Publicado en: El Nacional
Por: Elías Pino Iturrieta
Después del reciente fraude electoral, la dictadura se mantiene como si cual cosa. Estamos ante una situación digna de especial análisis, porque lo sucedido con la convocatoria para la realización de unas supuestas elecciones presidenciales no fue una reacción habitual de rechazo a una propuesta de naturaleza política. Al contrario, fue una conducta multitudinaria parecida a la náusea, una respuesta a través de la cual se hizo presente una aversión pocas veces expresada por una sociedad a la que se quiere comprar con baratijas. Si se demuestra cómo otros pueblos han actuado en forma parecida habrá qué trabajar en otro tipo de reflexiones, pero mientras tanto deslumbra la decisión de una colectividad que no necesitó de pensamientos profundos, sino solo de las solicitudes de su agonía, para propinarles una excepcional bofetada al mandón convocante y a quienes protagonizaron la tontería de servirle de teloneros.
La excepcionalidad de la reacción radica en el hecho de que no se produjo por el llamado de un elenco de dirigentes de oposición, sino únicamente porque el pueblo fue madurando una respuesta cuyo origen se encontró en sus entrañas y solamente en ellas. Poco importó lo que propuso la MUD, porque se quedó en balbuceos de tartamudo, ni un pregón de última hora hecho por un flamante Frente Amplio que apenas tuvo tiempo de presentarse ante el público. Sobre la influencia de los animadores de la nominación de Henri Falcón huelgan las palabras, porque sabemos que hicieron un tránsito de superficie a través del cual se comprobó la existencia de un limbo político que los ciudadanos abultaron con su clamoroso mutis.
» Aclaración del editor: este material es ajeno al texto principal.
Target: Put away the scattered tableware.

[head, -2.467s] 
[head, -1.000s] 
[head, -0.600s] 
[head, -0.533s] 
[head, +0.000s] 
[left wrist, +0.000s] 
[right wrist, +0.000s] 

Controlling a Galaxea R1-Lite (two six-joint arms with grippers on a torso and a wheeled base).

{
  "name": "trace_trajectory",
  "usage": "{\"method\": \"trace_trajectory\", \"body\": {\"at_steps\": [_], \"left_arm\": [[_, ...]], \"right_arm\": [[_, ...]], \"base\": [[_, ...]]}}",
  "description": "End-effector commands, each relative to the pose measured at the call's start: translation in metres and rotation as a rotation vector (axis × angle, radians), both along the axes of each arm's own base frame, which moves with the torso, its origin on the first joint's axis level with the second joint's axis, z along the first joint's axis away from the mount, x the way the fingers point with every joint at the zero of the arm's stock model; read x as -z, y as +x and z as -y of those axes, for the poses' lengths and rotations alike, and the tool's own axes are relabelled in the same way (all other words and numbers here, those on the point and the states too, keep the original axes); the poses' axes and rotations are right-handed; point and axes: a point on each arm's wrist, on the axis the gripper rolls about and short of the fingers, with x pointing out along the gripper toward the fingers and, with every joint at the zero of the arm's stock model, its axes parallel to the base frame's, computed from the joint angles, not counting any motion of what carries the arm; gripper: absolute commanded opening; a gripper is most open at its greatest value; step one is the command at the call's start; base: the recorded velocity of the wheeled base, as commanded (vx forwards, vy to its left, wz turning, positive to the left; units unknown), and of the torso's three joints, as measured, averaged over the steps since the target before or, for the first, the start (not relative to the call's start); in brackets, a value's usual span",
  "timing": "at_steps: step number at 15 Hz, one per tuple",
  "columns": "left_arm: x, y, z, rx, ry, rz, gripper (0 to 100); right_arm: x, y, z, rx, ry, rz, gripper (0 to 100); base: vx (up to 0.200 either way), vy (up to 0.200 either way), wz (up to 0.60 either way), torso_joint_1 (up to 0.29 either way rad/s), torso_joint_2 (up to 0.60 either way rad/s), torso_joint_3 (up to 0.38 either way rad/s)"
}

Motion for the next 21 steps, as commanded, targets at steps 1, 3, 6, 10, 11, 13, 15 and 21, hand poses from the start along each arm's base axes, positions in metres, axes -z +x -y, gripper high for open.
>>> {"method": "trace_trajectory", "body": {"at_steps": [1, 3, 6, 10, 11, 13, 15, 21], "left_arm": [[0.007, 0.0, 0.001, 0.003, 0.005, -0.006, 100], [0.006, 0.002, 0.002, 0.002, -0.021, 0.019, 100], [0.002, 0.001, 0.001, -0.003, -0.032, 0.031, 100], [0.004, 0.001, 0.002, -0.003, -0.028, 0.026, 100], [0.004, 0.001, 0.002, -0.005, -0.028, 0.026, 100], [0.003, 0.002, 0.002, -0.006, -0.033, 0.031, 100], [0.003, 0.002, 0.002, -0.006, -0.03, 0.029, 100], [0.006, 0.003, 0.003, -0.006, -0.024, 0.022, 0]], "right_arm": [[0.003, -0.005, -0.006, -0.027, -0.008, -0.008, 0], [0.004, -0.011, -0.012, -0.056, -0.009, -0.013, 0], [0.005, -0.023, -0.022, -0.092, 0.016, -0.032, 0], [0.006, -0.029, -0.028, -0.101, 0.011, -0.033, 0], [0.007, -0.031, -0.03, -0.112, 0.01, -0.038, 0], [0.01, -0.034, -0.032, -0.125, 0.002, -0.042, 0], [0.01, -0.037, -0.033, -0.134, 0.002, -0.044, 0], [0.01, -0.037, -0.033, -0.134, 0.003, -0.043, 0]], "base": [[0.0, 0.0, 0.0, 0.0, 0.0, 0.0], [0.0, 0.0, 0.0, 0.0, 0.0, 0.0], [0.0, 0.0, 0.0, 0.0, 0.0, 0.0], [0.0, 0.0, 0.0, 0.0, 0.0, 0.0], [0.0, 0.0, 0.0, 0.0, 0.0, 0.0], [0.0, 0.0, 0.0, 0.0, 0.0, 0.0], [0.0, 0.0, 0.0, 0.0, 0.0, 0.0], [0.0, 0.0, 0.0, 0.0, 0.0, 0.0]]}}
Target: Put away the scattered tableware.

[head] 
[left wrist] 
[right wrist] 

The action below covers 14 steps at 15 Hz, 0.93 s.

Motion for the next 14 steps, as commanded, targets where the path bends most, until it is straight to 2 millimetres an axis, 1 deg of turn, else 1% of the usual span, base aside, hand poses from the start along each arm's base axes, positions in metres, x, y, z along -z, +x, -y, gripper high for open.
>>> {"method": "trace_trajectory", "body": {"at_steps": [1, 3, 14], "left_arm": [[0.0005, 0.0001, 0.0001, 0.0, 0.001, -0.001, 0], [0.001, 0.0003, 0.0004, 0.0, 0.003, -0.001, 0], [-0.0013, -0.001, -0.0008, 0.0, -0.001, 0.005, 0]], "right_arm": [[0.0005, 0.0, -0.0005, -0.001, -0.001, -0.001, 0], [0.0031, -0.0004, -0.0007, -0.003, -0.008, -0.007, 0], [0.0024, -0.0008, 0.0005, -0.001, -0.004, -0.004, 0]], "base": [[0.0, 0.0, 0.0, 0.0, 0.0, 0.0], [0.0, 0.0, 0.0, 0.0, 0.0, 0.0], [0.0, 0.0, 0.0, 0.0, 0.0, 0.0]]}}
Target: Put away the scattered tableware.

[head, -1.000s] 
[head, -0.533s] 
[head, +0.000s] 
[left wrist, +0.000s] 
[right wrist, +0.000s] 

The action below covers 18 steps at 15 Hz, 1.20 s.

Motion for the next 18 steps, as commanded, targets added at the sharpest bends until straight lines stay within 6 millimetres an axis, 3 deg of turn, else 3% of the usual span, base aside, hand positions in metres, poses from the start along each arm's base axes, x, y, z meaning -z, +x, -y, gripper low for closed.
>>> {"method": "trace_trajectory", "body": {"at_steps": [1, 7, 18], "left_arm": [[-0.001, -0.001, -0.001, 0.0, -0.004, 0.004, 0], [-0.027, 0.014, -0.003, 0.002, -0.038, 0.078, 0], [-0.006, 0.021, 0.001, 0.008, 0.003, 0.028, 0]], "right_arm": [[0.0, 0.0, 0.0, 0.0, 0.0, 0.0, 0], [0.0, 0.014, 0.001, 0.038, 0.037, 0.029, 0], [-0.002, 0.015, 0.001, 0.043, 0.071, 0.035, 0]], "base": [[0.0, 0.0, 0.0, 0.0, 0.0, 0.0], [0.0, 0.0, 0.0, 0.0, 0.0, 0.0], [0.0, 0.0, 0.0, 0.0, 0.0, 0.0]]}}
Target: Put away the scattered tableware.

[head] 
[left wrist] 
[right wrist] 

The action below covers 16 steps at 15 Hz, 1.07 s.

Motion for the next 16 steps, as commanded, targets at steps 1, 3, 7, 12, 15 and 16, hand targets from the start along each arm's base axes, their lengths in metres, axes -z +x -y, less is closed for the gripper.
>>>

Los hechos demuestran, según se propone ahora, o como he sugerido en otras partes, la aparición de un movimiento autónomo sobre cuya presencia se debe pensar en términos de urgencia, antes de que resuelva ser otra cosa más enigmática y problemática, o perderse y disolverse en sus propios confines.
La circunstancia le viene de perlas a la dictadura, en principio, porque seguramente considera que puede controlar una situación sin manifestaciones exteriores, un aparente estado de inercia cuyas amenazas son lejanas o cuya potencia no asusta todavía. Las calles desoladas de la histórica jornada no le parecieron peligrosas, sino manejables, o con posibilidades de ocultamiento mediante el auxilio del maquillaje. Como no ve humo, la dictadura piensa que no hay fuego ni fósforos a la mano, o que tendrá la manera de apagarlos por las malas cuando considere oportuno. Puede repetir en el futuro próximo lo que ha hecho en el pasado reciente para continuar su hegemonía, y pelillos a la mar. De allí que se exhiba con tranquilidad, empeñada en prolongar una administración siniestra que, desde una perspectiva curiosamente somera, carece de un enemigo concreto y temible. O porque está segura de que tampoco la oposición se ha fijado en la estatura del dragón que, de momento sin candela, ha volado frente a sus narices para convidarla a despertar, o para pedirle que se transforme en una voz digna de seguimiento.
De una tragedia insólita surgen remedios insólitos, en este caso respuestas de gran vigor que rara vez se atraviesan, o que hasta ahora no se habían interpuesto en el camino de los negocios públicos. Pero tal vez pasajeras, si no se desesperan o amodorran. De su seno puede salir un liderazgo inesperado y legítimo, no en balde el movimiento viene lleno de las promesas que puede ofrecer una muchedumbre de individuos nuevos en la plaza, a quienes se les puede ir la vida por el peso de su exasperación. Aunque también puede encontrarse entre trancas y barrancas en la dirigencia de los últimos años que se viene desvaneciendo ante la vista de la sociedad, pero que puede corregirse para evitar la muerte de un centenar de políticos que pasarían a la historia por haberse desconectado voluntariamente de la realidad, por cabalgar a horcajadas entre la indiferencia y el miedo, o entre lo propio y lo ajeno; por prohibirse pensamientos audaces, por enterarse apenas de la existencia de una fuerza sin cabeza que los llevará por la calle de la amargura hasta la hora de inventar o encontrar una vanguardia ajustada a las circunstancias.